Because of strict U.S. emission regulations, the Hyundai-Kia Automotive Group will target Europe first when it starts production of the newest diesel powerplant R-Engine for passenger cars next year for first applications in new models of the Kia Sorento and Hyundai Santa Fe, Tucson, and Sonata.
“Current U.S. emission regulations are as tough as Euro 6 and will cost us lots of money to meet them,” said Seong-Hyon Park, Senior Executive Vice President, at the Power Train R&D center of Hyundai-Kia. “Because of that enormous cost, our new R-Engine will fit into Euro 5 first.”
Hyundai-Kia is selling gasoline but not diesel-fueled passenger cars and SUVs in the U.S. now, although it knows there is a growing demand for more fuel-efficient engines such as cleaner diesels in the U.S.
“Initially, we thought about going to [the] U.S. market with diesel in early 2011, but it is getting expensive to satisfy U.S. emission regulations because we have to arm our cars with such equipments [as] selective catalytic reduction (SCR) with urea injection,” Park said. The latter represents equipment needing a “separate infrastructure we have to add to (our diesel cars) to enter U.S. diesel car market as a newcomer into the market,” he added.
Current rising diesel-fuel prices in the U.S. is another stumbling block for Hyundai-Kia to gain access to the diesel market with its Euro 6 technology, Park said in an interview at the automotive group’s headquarters building in Seoul.
“I think Euro 6 could replace Euro 5 in around 2014, but because of current rising diesel prices in the U.S., there might be no advantage (merit) for us of selling diesel cars in the U.S. beginning, possibly, in early 2011,” said Park, adding that other global automakers are also getting increasingly reluctant to market their diesel products in the U.S.
Saying Hyundai’s diesel development capabilities are world-class, Park said the R-Engine is fitted with a close-coupled diesel particulate filter plus highly efficient exhaust gas recirculation with by-pass valve as part of its efforts to achieve Euro 5 emission compliancy.
The R-Engine benefits from the third-generation common-rail system developed by Bosch, whose piezoelectric injectors deliver fuel at 1800 bar (26.1 ksi) for an unprecedented degree of accuracy and control, said Park, adding that it also features a variable-geometry turbocharger and an advanced engine control unit using air system-based charge control.
With an output of 181 hp (135 kW) and 40 kg∙m (289 lb∙ft), the R-Engine, shown to the press at the 8th Advanced Diesel Engine Technology Symposium held at the Hyundai-Kia Namyang R&D Center near Seoul, is ahead of the rest of the class, surpassing all German and French competitors, Park said.
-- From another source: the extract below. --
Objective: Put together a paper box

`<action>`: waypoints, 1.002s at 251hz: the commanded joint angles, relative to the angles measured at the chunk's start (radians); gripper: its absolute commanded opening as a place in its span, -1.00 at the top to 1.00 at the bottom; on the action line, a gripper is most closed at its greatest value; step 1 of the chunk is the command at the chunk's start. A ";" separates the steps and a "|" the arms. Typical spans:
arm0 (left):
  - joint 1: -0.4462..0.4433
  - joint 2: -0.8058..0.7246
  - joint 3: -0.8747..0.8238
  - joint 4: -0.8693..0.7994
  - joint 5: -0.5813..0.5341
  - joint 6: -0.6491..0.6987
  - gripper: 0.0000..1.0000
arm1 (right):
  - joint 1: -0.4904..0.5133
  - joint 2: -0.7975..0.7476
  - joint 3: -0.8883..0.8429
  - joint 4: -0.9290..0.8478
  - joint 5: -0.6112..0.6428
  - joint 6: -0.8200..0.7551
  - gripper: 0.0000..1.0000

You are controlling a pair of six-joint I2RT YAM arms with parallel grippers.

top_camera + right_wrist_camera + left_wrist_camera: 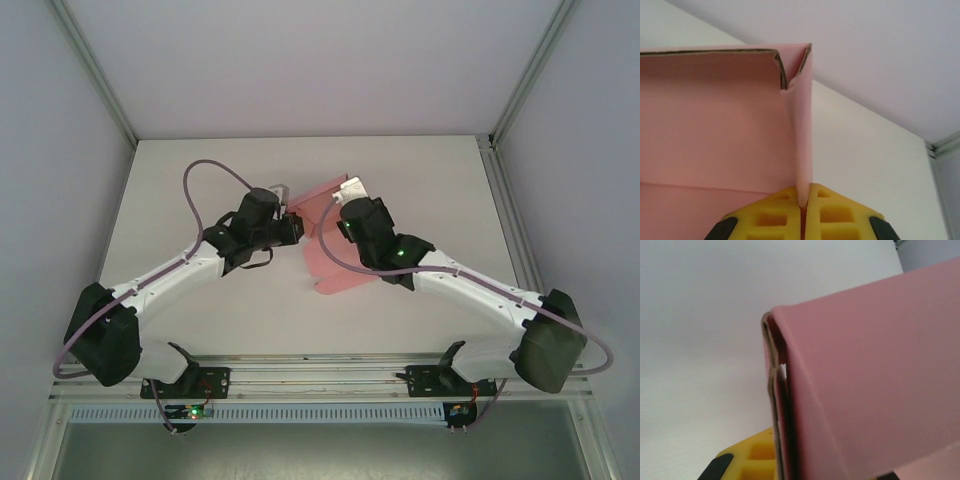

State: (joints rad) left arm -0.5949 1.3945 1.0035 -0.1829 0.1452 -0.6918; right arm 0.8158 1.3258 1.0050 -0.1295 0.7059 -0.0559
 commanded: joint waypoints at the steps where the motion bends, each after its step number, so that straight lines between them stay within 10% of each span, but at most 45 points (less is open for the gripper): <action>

The 2.2-L version puts out 197 hp (147 kW) and 44.5 kg∙m (322 lb∙ft).
The R-Engine adds an important component to Hyundai-Kia’s full line of diesel-engine families of the U-Engine (1.1, 1.4, and 1.6 L), A-Engine (2.5 L), and S-Engine (3.0-L V6), Park said.
“Because we have achieved the full lineup of diesel engine, we don’t have any immediate plans for the production of other diesel engines for the coming 10 years,” Park said. “But, in the meantime, we will have to focus on improvement of (our engine) fuel efficiency, technologies, and satisfaction of Euro 6.”
Developed by a 150-person team at an investment cost of 250 billion won, the R-Engine harnesses Hyundai-Kia’s newest and most advanced development tools, Park said.
Computational fluid dynamics, structural analysis, and thermal analysis were used to optimize its design, while computerized simulation of the die casting process was employed to achieve the optimal balance of strength and low weight.
Over 500 prototype engines were built during the 42-month-long development period, which encompassed a wide variety of performance and emissions tests as well as endurance, NVH, cooling, and lubrication studies, Park said.
The all-aluminum R-Engine is fitted with 16 valves and dual overhead camshafts driven by an “internal steel silent timing chain,” Park said. For reduced vibration and lower booming noise, the R-Engine gets a lower balance shaft encased in a stiffened ladder-frame housing for increased rigidity.
Weight-saving features include a serpentine belt with isolation pulley and plastics for the head cover, intake manifold, and oil-filter housing.